● EXERCISE AIM
Exact copy, no pictures: repeat the data that follows.

╭─ TASK INPUT

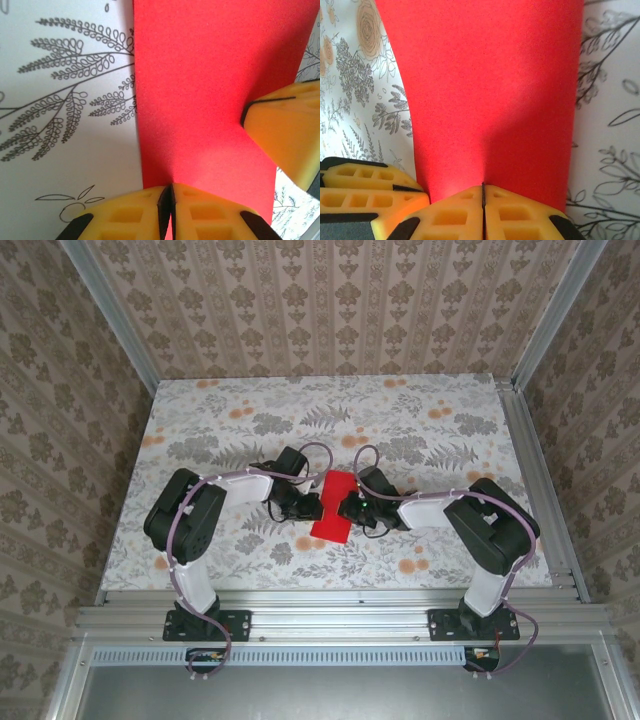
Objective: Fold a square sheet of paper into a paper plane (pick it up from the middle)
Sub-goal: Fold the square sheet of paper in half at the center of the table.
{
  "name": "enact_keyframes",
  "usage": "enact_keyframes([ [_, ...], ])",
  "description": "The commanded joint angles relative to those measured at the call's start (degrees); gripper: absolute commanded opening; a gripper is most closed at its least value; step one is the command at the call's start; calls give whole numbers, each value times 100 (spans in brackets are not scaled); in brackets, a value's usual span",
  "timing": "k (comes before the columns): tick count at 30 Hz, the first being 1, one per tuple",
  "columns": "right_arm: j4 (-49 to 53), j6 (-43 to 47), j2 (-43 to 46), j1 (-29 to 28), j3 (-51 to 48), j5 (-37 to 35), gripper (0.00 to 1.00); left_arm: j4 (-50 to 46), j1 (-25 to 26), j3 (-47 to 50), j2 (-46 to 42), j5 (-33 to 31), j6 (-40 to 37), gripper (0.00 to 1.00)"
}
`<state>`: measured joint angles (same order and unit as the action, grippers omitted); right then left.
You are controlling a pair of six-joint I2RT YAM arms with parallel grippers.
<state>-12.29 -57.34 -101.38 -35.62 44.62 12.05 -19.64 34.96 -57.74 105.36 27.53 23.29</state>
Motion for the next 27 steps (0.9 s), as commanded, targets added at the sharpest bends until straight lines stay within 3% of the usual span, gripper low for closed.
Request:
enact_keyframes([
  [1, 297, 326, -27, 210, -137, -455, 11, -406, 35, 408, 494, -1184, -231, 15],
  [15, 383, 419, 738, 330, -110, -258, 11, -418, 28, 459, 519, -1294, -284, 15],
  [27, -102, 264, -326, 114, 581, 133, 11, -531, 37, 383, 443, -1293, -333, 15],
])
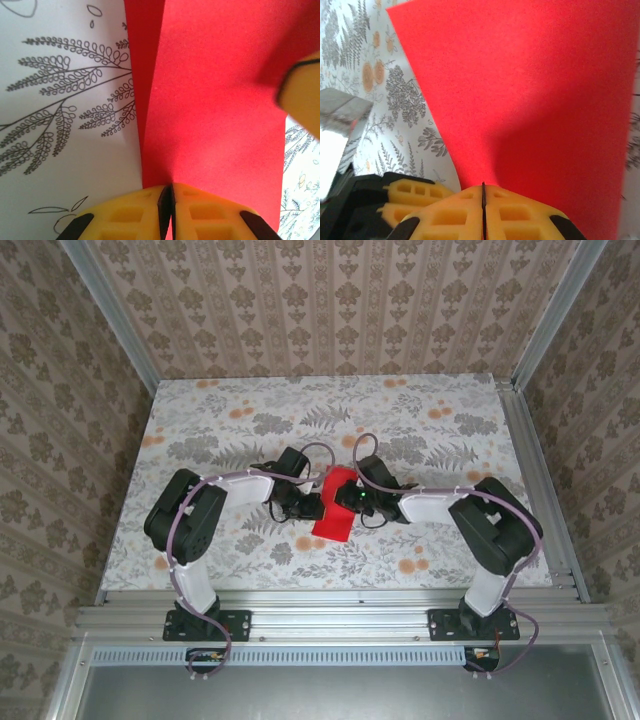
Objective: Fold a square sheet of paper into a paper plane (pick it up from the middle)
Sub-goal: Fold the square sheet of paper in half at the center of the table.
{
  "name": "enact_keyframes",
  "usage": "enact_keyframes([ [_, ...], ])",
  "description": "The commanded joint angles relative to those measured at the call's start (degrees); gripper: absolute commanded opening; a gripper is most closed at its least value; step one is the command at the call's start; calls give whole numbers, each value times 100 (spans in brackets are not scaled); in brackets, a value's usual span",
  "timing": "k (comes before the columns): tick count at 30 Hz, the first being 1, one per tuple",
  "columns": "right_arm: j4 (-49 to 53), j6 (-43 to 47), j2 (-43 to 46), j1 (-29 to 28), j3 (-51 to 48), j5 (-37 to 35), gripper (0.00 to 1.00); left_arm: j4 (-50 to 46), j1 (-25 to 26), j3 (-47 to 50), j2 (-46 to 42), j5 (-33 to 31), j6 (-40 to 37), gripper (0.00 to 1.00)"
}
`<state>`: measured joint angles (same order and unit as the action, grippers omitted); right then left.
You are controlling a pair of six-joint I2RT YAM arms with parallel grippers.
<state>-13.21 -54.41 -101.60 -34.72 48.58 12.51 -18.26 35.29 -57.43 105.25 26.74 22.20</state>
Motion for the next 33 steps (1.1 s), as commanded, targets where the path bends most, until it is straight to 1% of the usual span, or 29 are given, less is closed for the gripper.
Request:
enact_keyframes([
  [1, 31, 20, -354, 72, 195, 85, 11, -688, 4, 351, 444, -1219, -237, 15],
  [9, 311, 424, -486, 373, 169, -27, 10, -703, -5, 477, 364, -1283, -271, 15],
  [15, 233, 551, -570, 662, -51, -66, 10, -763, -13, 500, 338, -1343, -301, 15],
  [24, 248, 694, -396, 1034, -165, -120, 11, -811, -48, 518, 347, -1376, -341, 14],
  [33, 486, 923, -77, 1117, -33, -75, 11, -835, -48, 504, 338, -1350, -342, 14],
])
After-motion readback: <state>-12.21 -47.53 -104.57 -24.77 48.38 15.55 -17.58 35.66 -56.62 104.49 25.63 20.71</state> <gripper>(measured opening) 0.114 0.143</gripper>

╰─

● FINISHED TASK
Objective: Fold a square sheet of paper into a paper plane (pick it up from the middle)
Sub-goal: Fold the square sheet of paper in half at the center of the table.
{
  "name": "enact_keyframes",
  "usage": "enact_keyframes([ [_, ...], ])",
  "description": "The commanded joint angles relative to those measured at the call's start (degrees); gripper: absolute commanded opening; a gripper is most closed at its least value; step one is the command at the call's start; calls give whole numbers, each value times 100 (spans in brackets are not scaled); in brackets, a value's usual span",
  "timing": "k (comes before the columns): tick count at 30 Hz, the first being 1, one per tuple",
  "columns": "right_arm: j4 (-49 to 53), j6 (-43 to 47), j2 (-43 to 46), j1 (-29 to 28), j3 (-51 to 48), j5 (-37 to 35), gripper (0.00 to 1.00); left_arm: j4 (-50 to 46), j1 (-25 to 26), j3 (-47 to 50), j2 (-46 to 42), j5 (-33 to 31), j6 (-40 to 37), gripper (0.00 to 1.00)"
}
`<state>`: measured joint angles (same order and unit as the action, grippers omitted); right then left.
You are controlling a pair of six-joint I2RT YAM arms with parallel grippers.
<state>-12.29 -57.34 -101.38 -35.62 44.62 12.05 -19.64 34.96 -57.74 105.36 27.53 23.29</state>
Motion for the next 27 steps (0.9 s), as commanded, targets added at the sharpest bends until straight lines stay within 3% of the usual span, gripper low for closed.
Request:
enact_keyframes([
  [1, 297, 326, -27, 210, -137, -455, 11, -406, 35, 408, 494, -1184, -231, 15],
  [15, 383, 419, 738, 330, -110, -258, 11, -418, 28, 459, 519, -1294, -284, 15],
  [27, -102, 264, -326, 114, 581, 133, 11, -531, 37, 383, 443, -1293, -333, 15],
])
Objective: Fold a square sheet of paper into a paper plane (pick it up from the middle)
Sub-goal: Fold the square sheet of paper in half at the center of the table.
{
  "name": "enact_keyframes",
  "usage": "enact_keyframes([ [_, ...], ])",
  "description": "The commanded joint angles relative to those measured at the call's start (degrees); gripper: absolute commanded opening; a gripper is most closed at its least value; step one is the command at the call's start; calls give whole numbers, each value times 100 (spans in brackets are not scaled); in brackets, a value's usual span",
  "timing": "k (comes before the columns): tick count at 30 Hz, the first being 1, one per tuple",
  "columns": "right_arm: j4 (-49 to 53), j6 (-43 to 47), j2 (-43 to 46), j1 (-29 to 28), j3 (-51 to 48), j5 (-37 to 35), gripper (0.00 to 1.00); left_arm: j4 (-50 to 46), j1 (-25 to 26), j3 (-47 to 50), j2 (-46 to 42), j5 (-33 to 31), j6 (-40 to 37), gripper (0.00 to 1.00)"
}
`<state>`: measured joint angles (same order and unit as the action, grippers omitted); right then left.
You are controlling a pair of six-joint I2RT YAM arms with parallel grippers.
<state>-13.21 -54.41 -101.60 -34.72 48.58 12.51 -18.26 35.29 -57.43 105.25 26.74 22.20</state>
Motion for the next 33 steps (1.1 s), as commanded, targets where the path bends most, until it is straight to 1% of the usual span, or 29 are given, less is closed for the gripper.
Request:
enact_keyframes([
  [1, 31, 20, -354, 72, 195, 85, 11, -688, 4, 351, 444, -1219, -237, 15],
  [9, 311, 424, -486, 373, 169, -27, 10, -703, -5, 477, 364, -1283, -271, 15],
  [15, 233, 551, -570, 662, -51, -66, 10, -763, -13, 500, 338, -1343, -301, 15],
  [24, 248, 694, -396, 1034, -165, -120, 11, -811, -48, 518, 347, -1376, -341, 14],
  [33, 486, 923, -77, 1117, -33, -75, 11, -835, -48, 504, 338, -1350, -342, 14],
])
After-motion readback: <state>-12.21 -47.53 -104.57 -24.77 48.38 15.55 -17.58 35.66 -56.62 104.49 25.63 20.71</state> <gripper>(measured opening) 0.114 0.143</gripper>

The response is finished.